Modeling of an Unbonded CFRP Strap Shear Retrofitting System for Reinforced Concrete Beams

Abstract

A retrofitting technique has been developed that uses carbon fiber-reinforced polymer (CFRP) straps to increase the shear capacity of reinforced concrete beams. The vertical straps are not bonded to the beam but are instead anchored against the beam, which makes this technique potentially more effective than bonded FRP retrofitting techniques. However, it also means that models for bonded FRPs are not appropriate for use with the straps. Instead, a model based on a shear friction approach has been developed where the strain in the straps is calculated based on a term that accounts for the effects of prestress and additional strain in the strap due to shear crack opening.

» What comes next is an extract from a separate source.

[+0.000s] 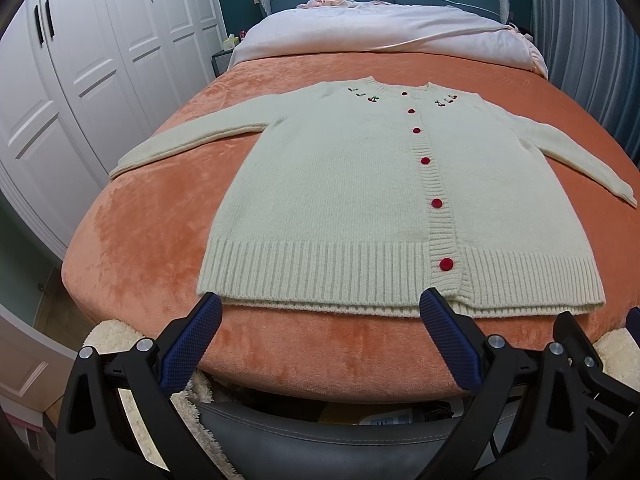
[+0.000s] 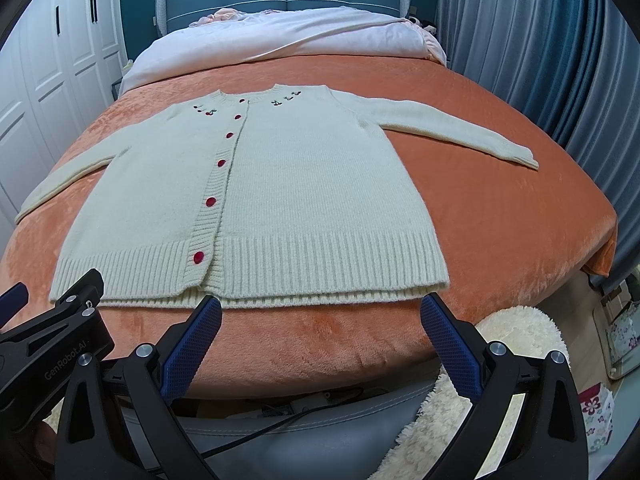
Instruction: Fold small clothes
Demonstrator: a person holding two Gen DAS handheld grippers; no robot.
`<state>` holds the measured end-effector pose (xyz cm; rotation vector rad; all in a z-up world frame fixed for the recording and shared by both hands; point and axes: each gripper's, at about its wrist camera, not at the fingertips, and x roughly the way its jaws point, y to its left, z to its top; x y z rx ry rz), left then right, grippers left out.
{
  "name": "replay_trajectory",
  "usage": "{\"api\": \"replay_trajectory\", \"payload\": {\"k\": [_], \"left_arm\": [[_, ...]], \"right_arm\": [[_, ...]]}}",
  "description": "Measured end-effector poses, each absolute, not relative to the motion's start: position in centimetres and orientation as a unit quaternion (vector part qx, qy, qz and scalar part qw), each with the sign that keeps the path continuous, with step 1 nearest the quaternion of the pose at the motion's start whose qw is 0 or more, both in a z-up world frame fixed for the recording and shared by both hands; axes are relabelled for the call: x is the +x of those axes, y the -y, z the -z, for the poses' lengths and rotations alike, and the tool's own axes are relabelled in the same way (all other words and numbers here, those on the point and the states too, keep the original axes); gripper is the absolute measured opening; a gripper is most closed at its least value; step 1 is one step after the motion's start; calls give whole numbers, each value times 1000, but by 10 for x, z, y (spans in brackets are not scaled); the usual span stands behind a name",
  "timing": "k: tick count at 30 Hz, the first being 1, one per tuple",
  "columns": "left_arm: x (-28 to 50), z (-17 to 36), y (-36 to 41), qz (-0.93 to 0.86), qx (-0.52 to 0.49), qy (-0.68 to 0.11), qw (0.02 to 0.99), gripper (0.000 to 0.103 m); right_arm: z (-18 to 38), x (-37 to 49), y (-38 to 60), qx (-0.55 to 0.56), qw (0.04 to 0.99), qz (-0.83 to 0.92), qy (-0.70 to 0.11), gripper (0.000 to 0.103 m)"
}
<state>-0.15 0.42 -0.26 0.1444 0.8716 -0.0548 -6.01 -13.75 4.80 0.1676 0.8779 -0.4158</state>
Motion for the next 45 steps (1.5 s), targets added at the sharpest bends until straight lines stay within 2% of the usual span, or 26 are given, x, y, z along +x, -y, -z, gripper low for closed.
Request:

The model can either consider the shear reinforcement to be smeared along the length of the beam or discrete elements. The “smeared” model was checked against an experimental database consisting of rectangular, T-, and deep beams, both in terms of predicted capacity and predicted strain in the straps. Overall the smeared model predicted the capacity of the specimens and, with some adjustments, the strains quite accurately. There were, however, cases when it was more appropriate to use the “discrete” model such as when the transverse reinforcement ratio was low or when the transverse reinforcement spacing was high. Further experimental data are required to fully validate the models and to determine appropriate limits on the use of the smeared model and the discrete model. However, the initial results are promising.